Essentially we have two flows:

  1. Client web browser – nginx: this communication goes through an Azure External Load Balancer. As we will verify, no SNAT is performed, so that nginx gets the real IP address of the client (the first hint at this was the HTTP-based health probe in the Azure LB, remember?)
  2. nginx – application pod: this is intra-cluster pod-to-pod communication using internal IPs

If you analyze the iptables config for the nginx ingress controller pod, to verify the absence of NATting. I have reordered the output of the command sudo iptables-save | grep nginx for ease of read. I have selected the rules for port 80, similar rules exist for 443 too:

First, the LoadBalancer service rule:

-A KUBE-SERVICES -d 51.136.49.205/32 -p tcp -m comment --comment "kube-system/addon-http-application-routing-nginx-ingress:http loadbalancer IP" -m tcp --dport 80 -j KUBE-FW-PXYKE4WDT2UXBLRE

Which jumps to the FW rules:

-A KUBE-FW-PXYKE4WDT2UXBLRE -m comment --comment "kube-system/addon-http-application-routing-nginx-ingress:http loadbalancer IP" -j KUBE-XLB-PXYKE4WDT2UXBLRE
-A KUBE-FW-PXYKE4WDT2UXBLRE -m comment --comment "kube-system/addon-http-application-routing-nginx-ingress:http loadbalancer IP" -j KUBE-MARK-DROP

Note that packets are not marked for NAT aka masquerading. Then it jumps to:

-A KUBE-XLB-PXYKE4WDT2UXBLRE -m comment --comment "Balancing rule 0 for kube-system/addon-http-application-routing-nginx-ingress:http" -j KUBE-SEP-EVDIGAVJIJH6RX2S

No probabilities, since we only have one pod (having at least 2 would be recommended for production scenarios). Finally it jumps to the SEP rules:

-A KUBE-SEP-EVDIGAVJIJH6RX2S -s 10.244.1.6/32 -m comment --comment "kube-system/addon-http-application-routing-nginx-ingress:http" -j KUBE-MARK-MASQ
-A KUBE-SEP-EVDIGAVJIJH6RX2S -p tcp -m comment --comment "kube-system/addon-http-application-routing-nginx-ingress:http" -m tcp -j DNAT --to-destination 10.244.1.6:80

For traffic to the pod, DNAT LB VIP to pod’s address (2nd entry). For traffic from the pod, mark for SNAT to the LB VIP (1st entry).

If we get into the nginx pod, we can get the configuration that has been injected to it.
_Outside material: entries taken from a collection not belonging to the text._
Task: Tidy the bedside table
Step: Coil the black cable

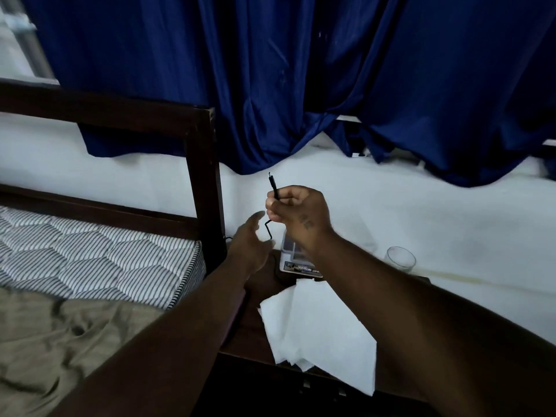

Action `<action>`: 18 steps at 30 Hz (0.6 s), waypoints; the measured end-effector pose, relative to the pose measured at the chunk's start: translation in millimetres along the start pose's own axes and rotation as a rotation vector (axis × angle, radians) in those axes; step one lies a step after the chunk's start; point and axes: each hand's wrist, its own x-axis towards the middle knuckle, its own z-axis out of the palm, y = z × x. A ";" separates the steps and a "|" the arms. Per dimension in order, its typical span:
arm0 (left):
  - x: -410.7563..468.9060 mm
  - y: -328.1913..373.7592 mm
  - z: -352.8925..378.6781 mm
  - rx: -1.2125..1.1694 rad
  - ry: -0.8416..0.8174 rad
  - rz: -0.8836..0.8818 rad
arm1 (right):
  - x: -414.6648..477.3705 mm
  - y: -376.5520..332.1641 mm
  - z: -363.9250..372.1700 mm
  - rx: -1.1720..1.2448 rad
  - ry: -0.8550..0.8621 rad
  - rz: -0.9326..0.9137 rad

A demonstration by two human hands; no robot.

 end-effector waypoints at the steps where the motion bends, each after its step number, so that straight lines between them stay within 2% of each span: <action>1: 3.6 6.4 -0.3 0.007 -0.003 0.007 | -3.8 -6.7 -1.8 0.016 -0.012 -0.011; 5: 13.9 27.5 -7.1 0.011 -0.085 0.009 | -19.0 -34.7 -6.0 0.139 -0.052 -0.029; 7: 17.8 30.8 -11.9 0.087 -0.093 0.020 | -25.4 -50.6 -8.9 0.221 -0.061 -0.044; 11: 21.7 25.6 -24.2 0.309 0.045 0.037 | -29.2 -88.6 -21.0 0.305 -0.048 -0.123; 18: 12.7 24.7 -47.4 0.393 0.178 0.029 | -46.0 -160.5 -55.6 0.312 -0.017 -0.359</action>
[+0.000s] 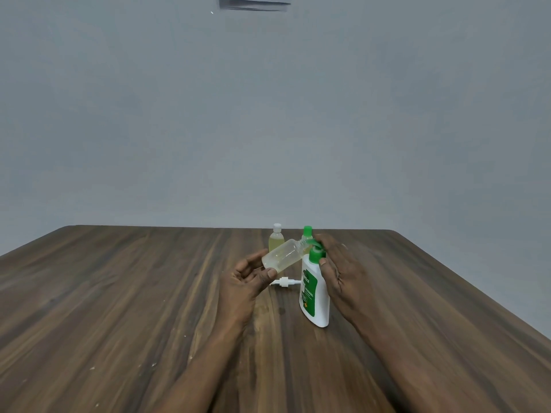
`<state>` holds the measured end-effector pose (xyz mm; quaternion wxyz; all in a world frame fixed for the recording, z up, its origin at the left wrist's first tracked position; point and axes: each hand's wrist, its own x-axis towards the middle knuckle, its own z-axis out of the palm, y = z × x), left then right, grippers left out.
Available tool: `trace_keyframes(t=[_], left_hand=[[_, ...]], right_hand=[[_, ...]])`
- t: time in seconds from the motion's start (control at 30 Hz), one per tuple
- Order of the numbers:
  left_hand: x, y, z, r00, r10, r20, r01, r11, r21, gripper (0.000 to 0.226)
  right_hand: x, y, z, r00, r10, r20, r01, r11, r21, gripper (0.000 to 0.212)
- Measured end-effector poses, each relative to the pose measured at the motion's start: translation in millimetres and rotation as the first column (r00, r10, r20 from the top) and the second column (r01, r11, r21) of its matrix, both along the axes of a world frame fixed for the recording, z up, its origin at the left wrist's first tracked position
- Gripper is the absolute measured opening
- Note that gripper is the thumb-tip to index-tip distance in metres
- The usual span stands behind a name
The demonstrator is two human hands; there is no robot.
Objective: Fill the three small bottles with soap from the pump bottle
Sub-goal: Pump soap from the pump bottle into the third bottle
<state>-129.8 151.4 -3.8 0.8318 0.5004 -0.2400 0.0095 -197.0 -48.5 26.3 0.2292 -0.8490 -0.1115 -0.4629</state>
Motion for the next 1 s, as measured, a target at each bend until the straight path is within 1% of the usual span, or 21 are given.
trace_keyframes(t=[0.17, 0.33, 0.5, 0.87, 1.0], left_hand=[[-0.1, 0.1, 0.7, 1.0, 0.004, 0.004, -0.004, 1.0, 0.002, 0.044], [-0.6, 0.8, 1.4, 1.0, -0.002, 0.004, 0.002, 1.0, -0.016, 0.05], [-0.4, 0.3, 0.3, 1.0, -0.015, 0.004, 0.015, 1.0, -0.014, 0.048], [1.0, 0.6, 1.0, 1.0, -0.017, -0.002, 0.017, 1.0, -0.019, 0.051], [1.6, 1.1, 0.5, 1.0, -0.012, -0.008, 0.012, 1.0, -0.008, 0.043]], right_hand=[[0.7, 1.4, 0.3, 0.999, 0.038, -0.003, -0.038, 0.999, 0.033, 0.045], [2.2, 1.6, 3.0, 1.0, 0.027, 0.002, -0.027, 0.999, 0.024, 0.046], [0.0, 0.7, 1.2, 1.0, -0.025, -0.018, 0.024, 0.999, -0.03, 0.042], [-2.4, 3.5, 5.1, 1.0, -0.015, -0.017, 0.015, 1.0, -0.018, 0.042], [-1.7, 3.9, 3.8, 0.999, -0.04, -0.009, 0.04, 0.998, -0.043, 0.044]])
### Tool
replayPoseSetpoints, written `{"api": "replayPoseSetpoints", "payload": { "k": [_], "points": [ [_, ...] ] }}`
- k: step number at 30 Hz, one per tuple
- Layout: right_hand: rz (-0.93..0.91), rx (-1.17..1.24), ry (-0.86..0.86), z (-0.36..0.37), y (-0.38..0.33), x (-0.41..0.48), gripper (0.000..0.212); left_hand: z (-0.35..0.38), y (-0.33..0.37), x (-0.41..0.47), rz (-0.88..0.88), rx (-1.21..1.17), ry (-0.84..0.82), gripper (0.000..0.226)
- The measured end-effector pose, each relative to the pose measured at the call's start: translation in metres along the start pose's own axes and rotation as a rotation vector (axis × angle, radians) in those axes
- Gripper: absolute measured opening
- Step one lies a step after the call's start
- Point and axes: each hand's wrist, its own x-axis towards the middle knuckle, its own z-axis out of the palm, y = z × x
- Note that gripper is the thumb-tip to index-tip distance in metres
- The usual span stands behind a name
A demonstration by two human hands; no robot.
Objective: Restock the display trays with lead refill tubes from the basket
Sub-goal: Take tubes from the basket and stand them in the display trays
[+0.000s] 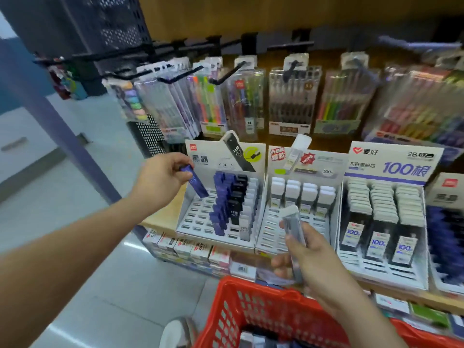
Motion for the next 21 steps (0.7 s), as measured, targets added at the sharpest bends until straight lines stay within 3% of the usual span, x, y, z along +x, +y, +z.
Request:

You can find more info about the nginx ingress troubleshooting here.

k -n kube-system exec -it addon-http-application-routing-nginx-ingress-controller-ffbbqj6 cat /etc/nginx/nginx.conf

I will put a fragment of the configuration here:

        upstream upstream_balancer {
                server 0.0.0.1; # placeholder
                balancer_by_lua_block {
                        balancer.balance()
                }
                keepalive 32;
        }
        ## start server whereami-ingress.bf52096edbd84ca1b3b6.westeurope.aksapp.io
        server {
                server_name whereami-ingress.bf52096edbd84ca1b3b6.westeurope.aksapp.io ;
                listen 80;
                set $proxy_upstream_name "-";
                location / {
                        set $namespace      "default";
                        set $ingress_name   "whereami-ingress";
                        set $service_name   "whereami-ingress";
                        set $service_port   "80";
                        set $location_path  "/";
                        ...
                        set $proxy_upstream_name "default-whereami-ingress-80";
                        ...
                        proxy_set_header X-Forwarded-For        $the_real_ip;
                        ...
                        proxy_http_version                      1.1;
                        proxy_pass http://upstream_balancer;
                }
        }
        ## end server whereami-ingress.bf52096edbd84ca1b3b6.westeurope.aksapp.io

There are two relevant parts to this:

  • The server: this is where nginx configures some parameters for the Web service, such as the rule to inject the X-Forwarded-For header we saw before. It defines a proxy_pass upstream load balancer, which is what will decided to which servers should requests be forwarded
  • The first part of the previous snippet contains the definition of the upstream load balancer aptly named upstream_balancer. Here is where the address of the application pods should be listed out, but instead of that we got a call to something named balancer_by_lua_block. What is this?

The frequent coming and going of pods in a kubernetes cluster would force to updating the nginx config file very frequently. To prevent this, the upstream server addresses (backend servers in ngnix jargon) are not defined in the config file, but dynamically obtained by an external LUA script. LUA is a scripting language with a tight integration into nginx.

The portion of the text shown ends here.